There is a suggestion that the will itself appears to be the result of undue influence because it is unnatural and unjust in the exclusion of two of her children from participation in her estate. In both drafts of the will her reason for that exclusion is clearly expressed. The property that constituted her estate had passed to her from her husband's estate by the laws of descent and distribution and by assignment to her by eight of her ten children of their interest in his estate. As for the two contestants, she clearly expressed the wish that they receive no share of her estate for the reason that they had received their share of their father's estate, while the other eight children had turned their shares over to her. That reason is one that she might well have entertained under the circumstances and does not indicate an unnatural or unjust disposition of her estate.

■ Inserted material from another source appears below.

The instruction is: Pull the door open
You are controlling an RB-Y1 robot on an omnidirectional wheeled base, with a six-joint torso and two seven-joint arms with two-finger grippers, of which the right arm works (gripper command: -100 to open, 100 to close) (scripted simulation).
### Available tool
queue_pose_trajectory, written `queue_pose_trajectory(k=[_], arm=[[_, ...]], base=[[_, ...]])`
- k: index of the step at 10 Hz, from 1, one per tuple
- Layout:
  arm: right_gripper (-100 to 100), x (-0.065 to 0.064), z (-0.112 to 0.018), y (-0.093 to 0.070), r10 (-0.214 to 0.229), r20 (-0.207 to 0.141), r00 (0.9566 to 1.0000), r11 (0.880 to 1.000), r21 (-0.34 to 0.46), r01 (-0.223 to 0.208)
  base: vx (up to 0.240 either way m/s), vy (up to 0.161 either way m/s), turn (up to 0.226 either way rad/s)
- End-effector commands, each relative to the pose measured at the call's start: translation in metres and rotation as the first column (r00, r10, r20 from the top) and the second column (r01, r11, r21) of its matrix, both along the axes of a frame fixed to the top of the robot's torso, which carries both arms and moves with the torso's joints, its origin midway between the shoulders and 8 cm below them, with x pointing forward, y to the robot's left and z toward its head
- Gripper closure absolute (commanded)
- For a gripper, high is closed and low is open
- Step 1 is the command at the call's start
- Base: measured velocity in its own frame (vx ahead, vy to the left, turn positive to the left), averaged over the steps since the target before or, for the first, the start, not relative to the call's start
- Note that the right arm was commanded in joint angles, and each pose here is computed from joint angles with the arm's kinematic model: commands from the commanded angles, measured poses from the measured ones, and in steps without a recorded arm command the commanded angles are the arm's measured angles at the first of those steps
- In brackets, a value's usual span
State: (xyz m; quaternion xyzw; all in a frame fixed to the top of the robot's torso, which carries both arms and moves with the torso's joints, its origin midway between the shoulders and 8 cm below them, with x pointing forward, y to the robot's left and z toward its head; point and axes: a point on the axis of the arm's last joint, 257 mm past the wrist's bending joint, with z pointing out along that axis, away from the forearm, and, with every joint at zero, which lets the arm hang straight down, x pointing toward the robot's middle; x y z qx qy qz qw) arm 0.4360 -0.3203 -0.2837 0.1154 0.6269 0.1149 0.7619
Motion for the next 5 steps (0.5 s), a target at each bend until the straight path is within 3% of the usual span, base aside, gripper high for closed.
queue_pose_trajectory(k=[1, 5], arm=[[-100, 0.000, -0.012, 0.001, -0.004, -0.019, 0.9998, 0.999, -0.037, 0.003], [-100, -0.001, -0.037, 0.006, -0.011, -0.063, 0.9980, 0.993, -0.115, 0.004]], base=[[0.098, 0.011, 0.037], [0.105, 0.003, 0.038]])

The contestants complain that the trial court erred in excluding some additional testimony by Annette Blumhagen and another witness. While these alleged errors are not properly before us for review on this record, we have noted them in reading the transcript and without determining whether the court erred or not it is apparent that if the proffered evidence had been admitted the verdict would have still been without sufficient evidence to sustain it. See Ouren v. Friswold, 55 N.D. 664, 215 N.W. 160. The trial court was correct in determining that as a matter of law the will was valid and that the proponent was entitled to judgment notwithstanding the verdict. The judgment appealed from is affirmed.

BURKE, C. J., and SATHRE, JOHNSON and GRIMSON, JJ., concur.